Show every line of the material that follows in which the word "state" occurs.

------ Input data ------

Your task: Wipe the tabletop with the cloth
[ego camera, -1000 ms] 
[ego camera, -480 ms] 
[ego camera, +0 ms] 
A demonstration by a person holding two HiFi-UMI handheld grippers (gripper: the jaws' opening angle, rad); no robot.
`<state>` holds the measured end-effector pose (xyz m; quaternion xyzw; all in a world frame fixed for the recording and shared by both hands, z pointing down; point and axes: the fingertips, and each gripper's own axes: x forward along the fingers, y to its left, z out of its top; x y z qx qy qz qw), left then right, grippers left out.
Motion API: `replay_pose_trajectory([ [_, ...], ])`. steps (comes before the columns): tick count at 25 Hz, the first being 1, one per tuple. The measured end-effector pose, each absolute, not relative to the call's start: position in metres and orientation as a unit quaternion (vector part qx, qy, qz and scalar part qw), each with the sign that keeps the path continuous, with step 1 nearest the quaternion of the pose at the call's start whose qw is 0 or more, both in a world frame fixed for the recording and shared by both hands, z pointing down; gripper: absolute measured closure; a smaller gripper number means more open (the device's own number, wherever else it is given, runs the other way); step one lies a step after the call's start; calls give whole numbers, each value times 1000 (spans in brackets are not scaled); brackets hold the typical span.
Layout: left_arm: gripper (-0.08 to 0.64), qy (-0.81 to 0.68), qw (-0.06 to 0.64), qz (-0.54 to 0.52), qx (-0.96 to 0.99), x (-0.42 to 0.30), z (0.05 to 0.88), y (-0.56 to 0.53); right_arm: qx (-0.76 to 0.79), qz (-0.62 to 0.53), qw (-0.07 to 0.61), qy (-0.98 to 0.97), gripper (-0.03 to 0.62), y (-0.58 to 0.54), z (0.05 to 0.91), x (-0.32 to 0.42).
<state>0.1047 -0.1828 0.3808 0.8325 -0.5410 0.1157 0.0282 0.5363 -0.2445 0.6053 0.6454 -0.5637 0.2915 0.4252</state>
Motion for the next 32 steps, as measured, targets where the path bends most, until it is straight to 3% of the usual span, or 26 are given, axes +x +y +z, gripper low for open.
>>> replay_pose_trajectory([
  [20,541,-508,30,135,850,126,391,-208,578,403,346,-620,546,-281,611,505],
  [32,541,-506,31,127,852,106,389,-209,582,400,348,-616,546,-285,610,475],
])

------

_Expected answer_.
`<state>` holds the measured end-effector pose (xyz m; quaternion xyzw; all in a world frame fixed for the recording and shared by both hands, z pointing down; point and axes: the fingertips, and each gripper's own axes: x forward along the fingers, y to its left, z out of its top; x y z qx qy qz qw), left then right, grippers left out.
<state>0.1047 -0.1828 0.3808 0.8325 -0.5410 0.1157 0.0282 0.5363 -0.2445 0.6053 0.6454 -0.5637 0.2915 0.4252</state>

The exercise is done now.